• Work instructions
One range is to be output from the listing below, exactly as written: the line with "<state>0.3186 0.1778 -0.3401" to the line with "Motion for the", both kept.
----------
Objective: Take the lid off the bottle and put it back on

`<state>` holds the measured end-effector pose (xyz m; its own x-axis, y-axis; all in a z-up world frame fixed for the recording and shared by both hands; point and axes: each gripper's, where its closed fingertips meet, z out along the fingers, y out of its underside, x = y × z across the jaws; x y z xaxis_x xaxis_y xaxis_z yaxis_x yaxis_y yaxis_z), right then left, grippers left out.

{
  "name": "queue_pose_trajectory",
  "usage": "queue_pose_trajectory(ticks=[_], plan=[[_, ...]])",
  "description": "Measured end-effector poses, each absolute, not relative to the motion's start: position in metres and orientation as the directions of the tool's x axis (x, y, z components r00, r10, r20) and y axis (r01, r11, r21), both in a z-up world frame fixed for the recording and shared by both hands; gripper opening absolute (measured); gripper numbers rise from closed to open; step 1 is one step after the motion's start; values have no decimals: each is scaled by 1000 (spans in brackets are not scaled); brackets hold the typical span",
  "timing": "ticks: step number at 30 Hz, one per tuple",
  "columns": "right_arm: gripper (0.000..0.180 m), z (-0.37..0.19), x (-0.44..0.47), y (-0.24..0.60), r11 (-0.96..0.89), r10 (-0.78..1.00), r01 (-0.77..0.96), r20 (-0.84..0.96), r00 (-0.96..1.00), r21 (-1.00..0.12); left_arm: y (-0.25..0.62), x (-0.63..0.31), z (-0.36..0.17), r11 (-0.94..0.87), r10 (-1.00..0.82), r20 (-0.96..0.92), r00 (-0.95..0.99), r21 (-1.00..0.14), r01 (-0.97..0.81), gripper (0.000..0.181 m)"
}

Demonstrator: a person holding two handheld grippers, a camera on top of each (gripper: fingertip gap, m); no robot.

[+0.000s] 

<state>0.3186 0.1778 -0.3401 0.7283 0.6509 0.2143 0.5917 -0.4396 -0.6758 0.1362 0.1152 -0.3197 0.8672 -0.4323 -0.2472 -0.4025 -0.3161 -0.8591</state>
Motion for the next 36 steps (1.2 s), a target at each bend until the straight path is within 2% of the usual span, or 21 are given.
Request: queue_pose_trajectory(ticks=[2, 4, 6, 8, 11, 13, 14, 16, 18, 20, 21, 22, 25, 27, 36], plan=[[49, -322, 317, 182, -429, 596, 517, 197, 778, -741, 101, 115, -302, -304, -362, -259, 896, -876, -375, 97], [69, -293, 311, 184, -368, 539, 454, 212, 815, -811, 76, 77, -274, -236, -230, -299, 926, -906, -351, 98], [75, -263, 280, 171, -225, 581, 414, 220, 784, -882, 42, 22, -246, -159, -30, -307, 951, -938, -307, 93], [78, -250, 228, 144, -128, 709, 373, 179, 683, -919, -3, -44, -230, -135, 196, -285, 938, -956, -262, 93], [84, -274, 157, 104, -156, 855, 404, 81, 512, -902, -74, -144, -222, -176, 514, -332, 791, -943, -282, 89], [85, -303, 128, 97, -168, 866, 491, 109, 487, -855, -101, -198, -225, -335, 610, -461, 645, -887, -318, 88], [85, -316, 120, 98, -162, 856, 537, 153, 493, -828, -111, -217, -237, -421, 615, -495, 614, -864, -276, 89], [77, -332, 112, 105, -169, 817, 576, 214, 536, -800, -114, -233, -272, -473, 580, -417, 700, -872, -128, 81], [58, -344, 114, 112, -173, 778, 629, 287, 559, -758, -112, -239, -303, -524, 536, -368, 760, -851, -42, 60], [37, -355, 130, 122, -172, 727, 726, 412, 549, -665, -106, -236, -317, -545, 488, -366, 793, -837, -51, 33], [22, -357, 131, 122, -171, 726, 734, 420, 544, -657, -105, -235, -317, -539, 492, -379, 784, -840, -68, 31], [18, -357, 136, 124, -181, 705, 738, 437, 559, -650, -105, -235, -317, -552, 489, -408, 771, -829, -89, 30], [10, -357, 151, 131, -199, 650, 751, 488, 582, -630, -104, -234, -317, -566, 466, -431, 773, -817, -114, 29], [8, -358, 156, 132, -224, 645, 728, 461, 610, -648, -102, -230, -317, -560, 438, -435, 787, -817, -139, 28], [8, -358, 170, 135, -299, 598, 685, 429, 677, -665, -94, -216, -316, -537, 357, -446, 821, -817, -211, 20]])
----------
• Solved exercise
<state>0.3186 0.1778 -0.3401 0.7283 0.6509 0.2143 0.5917 -0.4396 -0.6758 0.1362 0.1152 -0.3197 0.8672 -0.4323 -0.2472 -0.4025 -0.3161 -0.8591</state>
Motion for the next 36 steps (1.2 s), a target at each bend until the straight path is within 2% of the usual span, or 21 are given.

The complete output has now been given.